- What needs to be done -
Report only how many lines of the entries below contain the string "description".

»»

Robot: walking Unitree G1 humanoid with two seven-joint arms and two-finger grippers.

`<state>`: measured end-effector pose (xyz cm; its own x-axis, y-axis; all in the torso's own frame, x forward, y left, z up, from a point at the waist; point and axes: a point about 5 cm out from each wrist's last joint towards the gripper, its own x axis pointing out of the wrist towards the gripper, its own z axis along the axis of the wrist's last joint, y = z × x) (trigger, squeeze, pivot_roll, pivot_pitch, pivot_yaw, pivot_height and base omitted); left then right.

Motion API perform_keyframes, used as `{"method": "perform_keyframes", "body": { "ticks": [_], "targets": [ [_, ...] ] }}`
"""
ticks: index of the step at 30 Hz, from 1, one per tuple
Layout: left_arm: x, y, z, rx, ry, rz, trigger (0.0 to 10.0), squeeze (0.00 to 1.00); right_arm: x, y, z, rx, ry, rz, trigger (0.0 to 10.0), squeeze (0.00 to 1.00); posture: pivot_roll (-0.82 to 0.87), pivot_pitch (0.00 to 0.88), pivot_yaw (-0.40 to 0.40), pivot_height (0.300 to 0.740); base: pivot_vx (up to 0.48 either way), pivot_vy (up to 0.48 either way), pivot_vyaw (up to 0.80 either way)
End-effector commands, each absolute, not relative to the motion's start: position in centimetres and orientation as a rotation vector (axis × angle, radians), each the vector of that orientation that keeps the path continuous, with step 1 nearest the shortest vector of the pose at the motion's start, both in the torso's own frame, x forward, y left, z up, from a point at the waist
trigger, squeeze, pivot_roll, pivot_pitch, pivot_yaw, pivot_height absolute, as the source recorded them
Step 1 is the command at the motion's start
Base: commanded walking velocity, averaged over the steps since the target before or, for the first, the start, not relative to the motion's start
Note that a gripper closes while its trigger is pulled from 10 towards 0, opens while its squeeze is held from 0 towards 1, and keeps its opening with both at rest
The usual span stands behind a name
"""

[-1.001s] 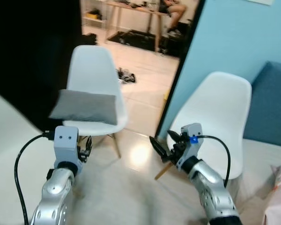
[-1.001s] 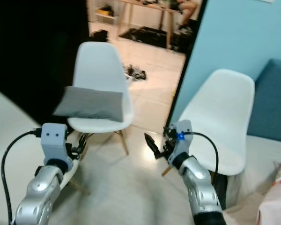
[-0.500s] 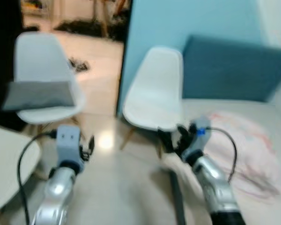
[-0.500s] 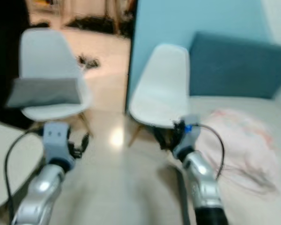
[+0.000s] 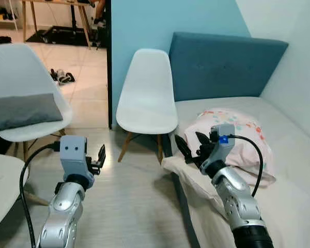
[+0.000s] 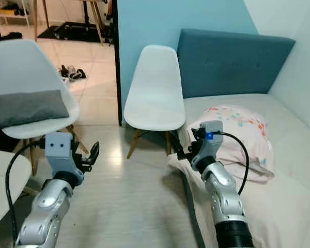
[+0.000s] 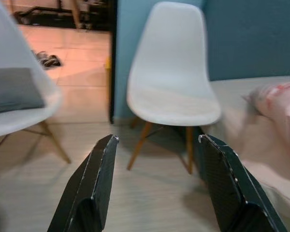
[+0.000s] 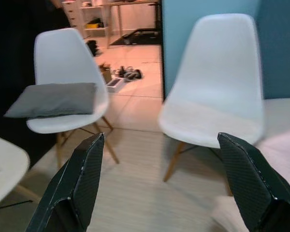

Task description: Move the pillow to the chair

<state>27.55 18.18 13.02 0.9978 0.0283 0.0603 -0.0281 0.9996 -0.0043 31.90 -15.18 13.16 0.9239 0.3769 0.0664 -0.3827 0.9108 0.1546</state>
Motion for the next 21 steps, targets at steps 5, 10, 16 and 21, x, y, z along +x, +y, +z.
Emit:
{"method": "perform_keyframes", "body": {
  "ticks": [5, 10, 16, 21],
  "targets": [
    [27.54, 18.18, 12.62, -0.027, -0.044, 0.029, 10.0, 0.0, 32.19, -14.86, 13.43, 0.179, -0.035, 0.402, 10.0, 0.0, -0.02, 0.0, -0.129, 0.74, 0.48, 0.0, 0.0],
    [27.59, 18.19, 12.62, -0.034, -0.045, 0.023, 10.0, 0.0, 32.35, -14.83, 13.46, 0.181, -0.032, 0.4, 10.0, 0.0, -0.02, 0.0, -0.13, 0.74, 0.48, 0.0, 0.0],
    [27.62, 18.18, 12.63, -0.037, -0.046, 0.021, 10.0, 0.0, 32.51, -14.78, 13.46, 0.178, -0.026, 0.397, 10.0, 0.0, -0.02, 0.0, -0.13, 0.74, 0.48, 0.0, 0.0],
    [27.66, 18.1, 12.65, -0.045, -0.047, 0.013, 10.0, 0.0, 32.77, -14.88, 13.61, 0.179, -0.028, 0.372, 10.0, 0.0, -0.02, 0.0, -0.133, 0.74, 0.48, 0.0, -0.8]
  ]
}}
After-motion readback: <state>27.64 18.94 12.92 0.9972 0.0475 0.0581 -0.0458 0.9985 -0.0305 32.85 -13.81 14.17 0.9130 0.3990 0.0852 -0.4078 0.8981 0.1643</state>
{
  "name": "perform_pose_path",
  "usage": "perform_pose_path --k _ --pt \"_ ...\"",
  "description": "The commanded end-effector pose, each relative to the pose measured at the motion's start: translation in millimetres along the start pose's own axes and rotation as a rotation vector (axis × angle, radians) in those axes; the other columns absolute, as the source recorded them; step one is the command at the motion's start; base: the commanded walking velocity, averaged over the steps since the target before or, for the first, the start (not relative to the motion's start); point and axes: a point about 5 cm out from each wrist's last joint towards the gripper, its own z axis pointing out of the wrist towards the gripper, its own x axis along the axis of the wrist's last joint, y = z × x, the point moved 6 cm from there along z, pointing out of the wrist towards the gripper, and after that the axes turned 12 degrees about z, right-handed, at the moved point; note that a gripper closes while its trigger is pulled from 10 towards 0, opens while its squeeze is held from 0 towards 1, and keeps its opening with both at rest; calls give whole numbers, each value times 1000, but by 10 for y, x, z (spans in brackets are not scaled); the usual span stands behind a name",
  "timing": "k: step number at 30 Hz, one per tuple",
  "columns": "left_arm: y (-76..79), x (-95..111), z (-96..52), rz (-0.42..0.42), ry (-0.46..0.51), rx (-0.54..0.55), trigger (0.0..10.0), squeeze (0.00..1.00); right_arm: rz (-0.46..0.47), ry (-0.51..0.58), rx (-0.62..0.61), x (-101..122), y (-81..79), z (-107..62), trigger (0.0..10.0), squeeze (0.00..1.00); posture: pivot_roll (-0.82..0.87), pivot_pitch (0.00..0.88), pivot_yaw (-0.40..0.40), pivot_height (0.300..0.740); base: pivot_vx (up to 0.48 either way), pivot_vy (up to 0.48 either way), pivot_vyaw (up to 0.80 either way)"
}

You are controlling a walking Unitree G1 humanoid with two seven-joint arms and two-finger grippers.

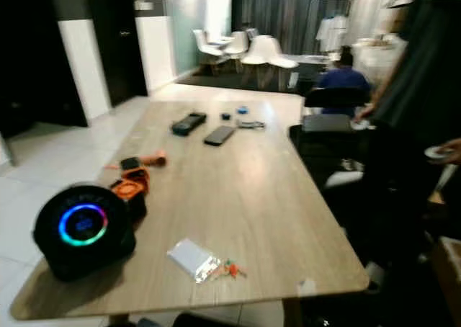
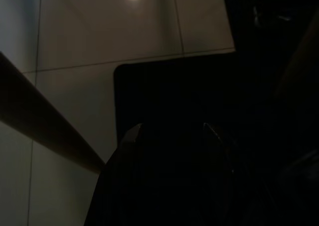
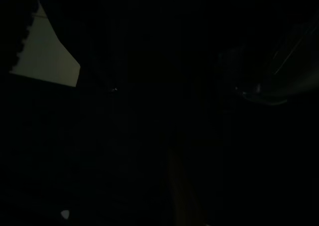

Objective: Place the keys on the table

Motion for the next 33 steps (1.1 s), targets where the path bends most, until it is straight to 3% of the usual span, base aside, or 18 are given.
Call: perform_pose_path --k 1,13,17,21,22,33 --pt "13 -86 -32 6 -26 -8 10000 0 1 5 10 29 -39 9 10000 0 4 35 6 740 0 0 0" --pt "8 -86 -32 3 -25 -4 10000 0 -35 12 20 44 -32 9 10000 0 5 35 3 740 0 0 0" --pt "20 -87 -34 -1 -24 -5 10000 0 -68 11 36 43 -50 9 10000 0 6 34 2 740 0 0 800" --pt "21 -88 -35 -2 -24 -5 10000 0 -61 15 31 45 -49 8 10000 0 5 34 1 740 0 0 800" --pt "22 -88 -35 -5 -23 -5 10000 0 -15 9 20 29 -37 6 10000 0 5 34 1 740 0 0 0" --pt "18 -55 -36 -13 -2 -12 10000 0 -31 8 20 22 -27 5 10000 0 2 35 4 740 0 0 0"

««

- Written answer -
2